Am I doing something wrong? Is that a know issue? Is there a solution?
EDIT tried with 1.4.0 same issue.
p.s. this only happens on the cluster. Locally I'm getting it to work successfully.
In summary
Locally it works with or without Kryo Serializer (smaller data set though), with 1.3.1 and 1.4.0
On the cluster it works with the default Java serializer, but fails on 1.3.1 and 1.4.0 using the Kryo serializer with the same error message.
This error is a bit of a misnomer. This does not mean your machine does not have enough memory, it means that Kryo was trying to create a byte array with a more than (2^31 -1) elements.
This is probably happening because your Spark tasks are quite large. If You have written your Spark job in Scala you may be accidentally pulling extra objects into scope and bloating your job size. What do I mean by that?
When you create a lambda function to by used by Spark, Spark looks at all the objects that are referred to by the lambda function
Spark then serializes them and bundles them with the Task definition.

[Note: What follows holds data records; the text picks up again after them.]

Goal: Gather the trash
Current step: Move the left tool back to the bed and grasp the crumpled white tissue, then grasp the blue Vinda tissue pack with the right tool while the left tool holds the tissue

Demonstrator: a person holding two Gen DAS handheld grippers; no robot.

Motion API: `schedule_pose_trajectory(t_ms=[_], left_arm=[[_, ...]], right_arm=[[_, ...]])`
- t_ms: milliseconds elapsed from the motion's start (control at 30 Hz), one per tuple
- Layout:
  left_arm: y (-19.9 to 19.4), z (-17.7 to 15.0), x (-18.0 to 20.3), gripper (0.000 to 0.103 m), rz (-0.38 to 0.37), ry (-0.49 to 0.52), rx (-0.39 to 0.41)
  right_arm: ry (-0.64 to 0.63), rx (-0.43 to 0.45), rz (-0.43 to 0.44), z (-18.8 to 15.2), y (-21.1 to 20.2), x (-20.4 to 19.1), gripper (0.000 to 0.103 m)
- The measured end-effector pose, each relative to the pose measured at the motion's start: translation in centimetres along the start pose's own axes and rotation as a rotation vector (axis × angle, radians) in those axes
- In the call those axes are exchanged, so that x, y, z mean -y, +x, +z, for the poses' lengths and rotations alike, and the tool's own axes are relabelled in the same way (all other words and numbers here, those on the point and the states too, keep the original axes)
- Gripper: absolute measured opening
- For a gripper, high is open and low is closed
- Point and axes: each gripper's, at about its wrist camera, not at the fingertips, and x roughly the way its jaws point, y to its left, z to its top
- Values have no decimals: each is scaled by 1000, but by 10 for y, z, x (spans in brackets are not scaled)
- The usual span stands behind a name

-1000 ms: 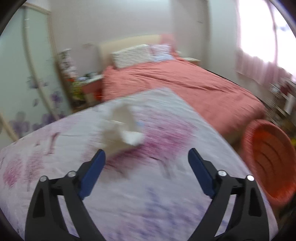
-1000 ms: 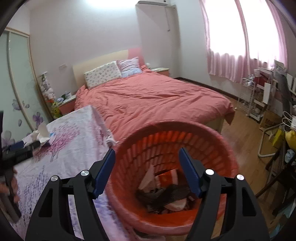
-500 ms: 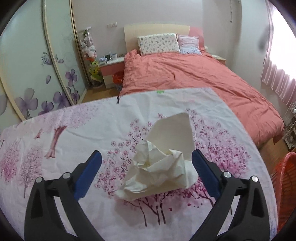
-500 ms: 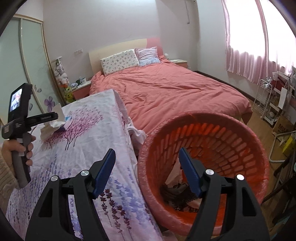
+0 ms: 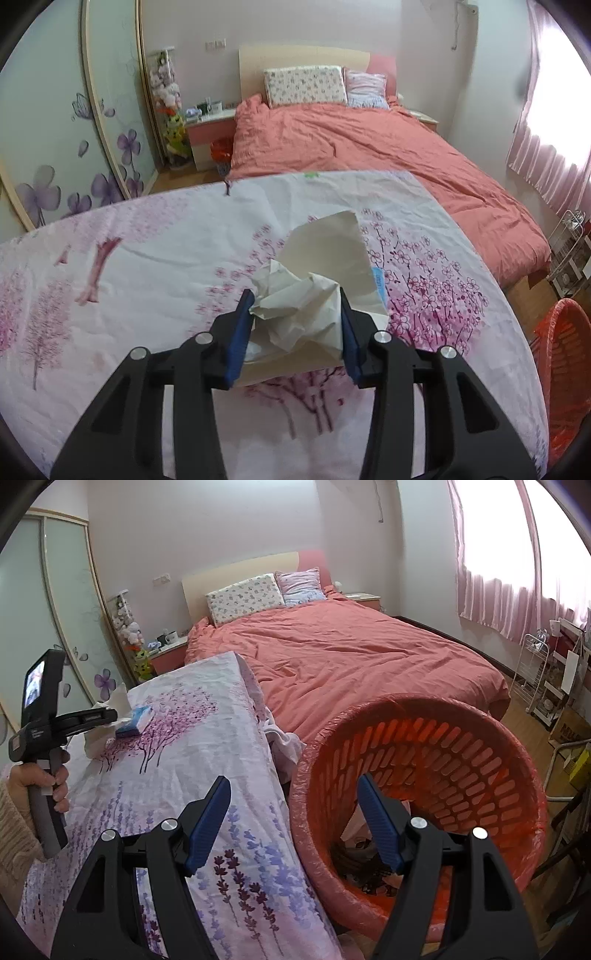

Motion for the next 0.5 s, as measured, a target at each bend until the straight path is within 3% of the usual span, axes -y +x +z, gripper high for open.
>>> schedule_pose_trajectory(t_ms=[200,300,500], left_arm=[[-29,-9,-40,42,42,14,31],[-44,-21,-69,42,106,38,44],[-43,-45,-123,43,207,19,-10]], right_arm=[[-21,1,26,0,0,-16,71],[-43,-5,40,-1,2,-27,71],[-65,-25,118,1,14,-53,71]])
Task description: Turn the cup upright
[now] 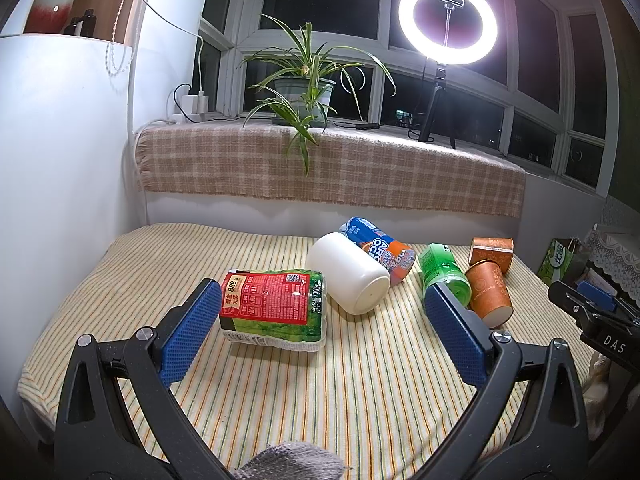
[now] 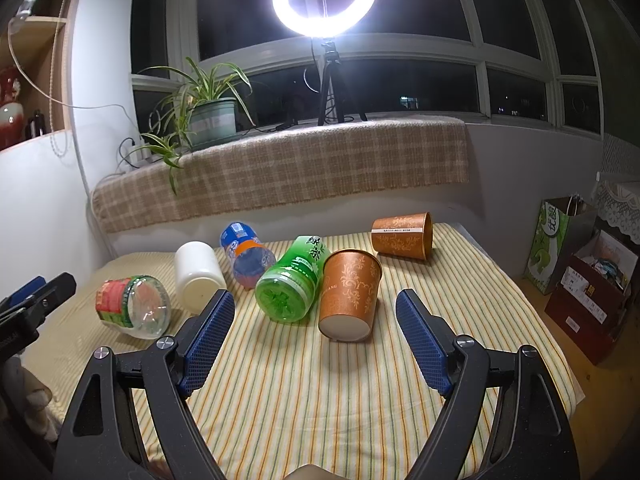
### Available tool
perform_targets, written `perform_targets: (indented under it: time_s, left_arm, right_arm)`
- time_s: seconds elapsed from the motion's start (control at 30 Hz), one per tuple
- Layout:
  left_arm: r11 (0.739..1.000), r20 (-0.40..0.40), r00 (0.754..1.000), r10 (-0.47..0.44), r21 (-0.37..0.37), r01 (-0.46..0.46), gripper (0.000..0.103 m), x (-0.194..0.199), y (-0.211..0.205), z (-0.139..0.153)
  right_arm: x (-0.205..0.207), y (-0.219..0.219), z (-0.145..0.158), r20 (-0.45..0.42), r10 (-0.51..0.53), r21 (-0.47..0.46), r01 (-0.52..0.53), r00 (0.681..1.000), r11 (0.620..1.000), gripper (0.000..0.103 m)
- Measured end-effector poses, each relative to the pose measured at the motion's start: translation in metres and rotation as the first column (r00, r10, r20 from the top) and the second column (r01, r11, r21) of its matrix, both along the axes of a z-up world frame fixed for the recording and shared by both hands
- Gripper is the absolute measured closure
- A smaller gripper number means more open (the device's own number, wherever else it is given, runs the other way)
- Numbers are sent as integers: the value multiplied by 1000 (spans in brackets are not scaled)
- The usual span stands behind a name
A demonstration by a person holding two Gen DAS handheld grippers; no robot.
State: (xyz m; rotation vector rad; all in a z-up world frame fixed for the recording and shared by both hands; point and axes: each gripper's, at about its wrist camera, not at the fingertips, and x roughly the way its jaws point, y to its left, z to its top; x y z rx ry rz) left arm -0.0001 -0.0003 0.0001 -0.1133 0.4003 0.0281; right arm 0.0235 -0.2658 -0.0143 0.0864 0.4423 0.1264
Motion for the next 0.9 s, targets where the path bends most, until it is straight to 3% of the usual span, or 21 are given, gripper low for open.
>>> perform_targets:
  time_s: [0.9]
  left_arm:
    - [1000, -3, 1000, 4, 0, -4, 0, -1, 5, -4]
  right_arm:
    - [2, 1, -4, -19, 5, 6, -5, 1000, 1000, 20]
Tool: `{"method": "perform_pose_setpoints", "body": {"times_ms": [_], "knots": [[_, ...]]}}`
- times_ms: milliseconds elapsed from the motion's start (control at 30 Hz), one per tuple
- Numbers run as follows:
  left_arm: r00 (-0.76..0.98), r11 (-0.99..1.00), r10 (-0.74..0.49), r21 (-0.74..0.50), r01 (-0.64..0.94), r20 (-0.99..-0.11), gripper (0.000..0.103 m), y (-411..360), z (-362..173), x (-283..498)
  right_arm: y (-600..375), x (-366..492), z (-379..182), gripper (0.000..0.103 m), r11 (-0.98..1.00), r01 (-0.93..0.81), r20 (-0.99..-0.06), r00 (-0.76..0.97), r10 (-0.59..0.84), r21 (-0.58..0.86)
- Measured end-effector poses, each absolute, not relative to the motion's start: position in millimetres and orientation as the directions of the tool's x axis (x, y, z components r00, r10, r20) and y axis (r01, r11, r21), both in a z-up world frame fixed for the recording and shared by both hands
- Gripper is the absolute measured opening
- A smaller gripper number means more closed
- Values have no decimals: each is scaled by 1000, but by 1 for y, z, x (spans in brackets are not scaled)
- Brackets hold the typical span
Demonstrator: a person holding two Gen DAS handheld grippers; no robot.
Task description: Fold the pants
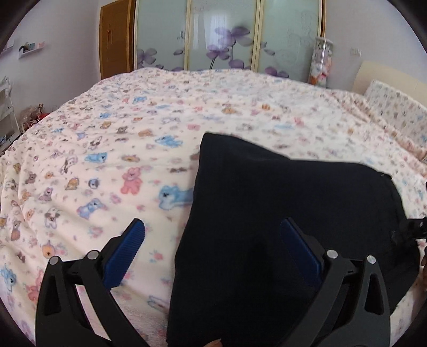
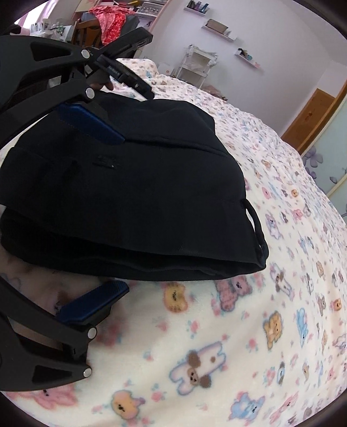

So if you are accessing large data structures, outside classes, or global variables from your lambda functions you can easily quickly bloat your Task definitions to the point where they are larger than (2^31 - 1) bytes.
Then when Kryo will try to make a byte array larger than (2^31 - 1) and the OutOfMemoryException you've seen will be thrown.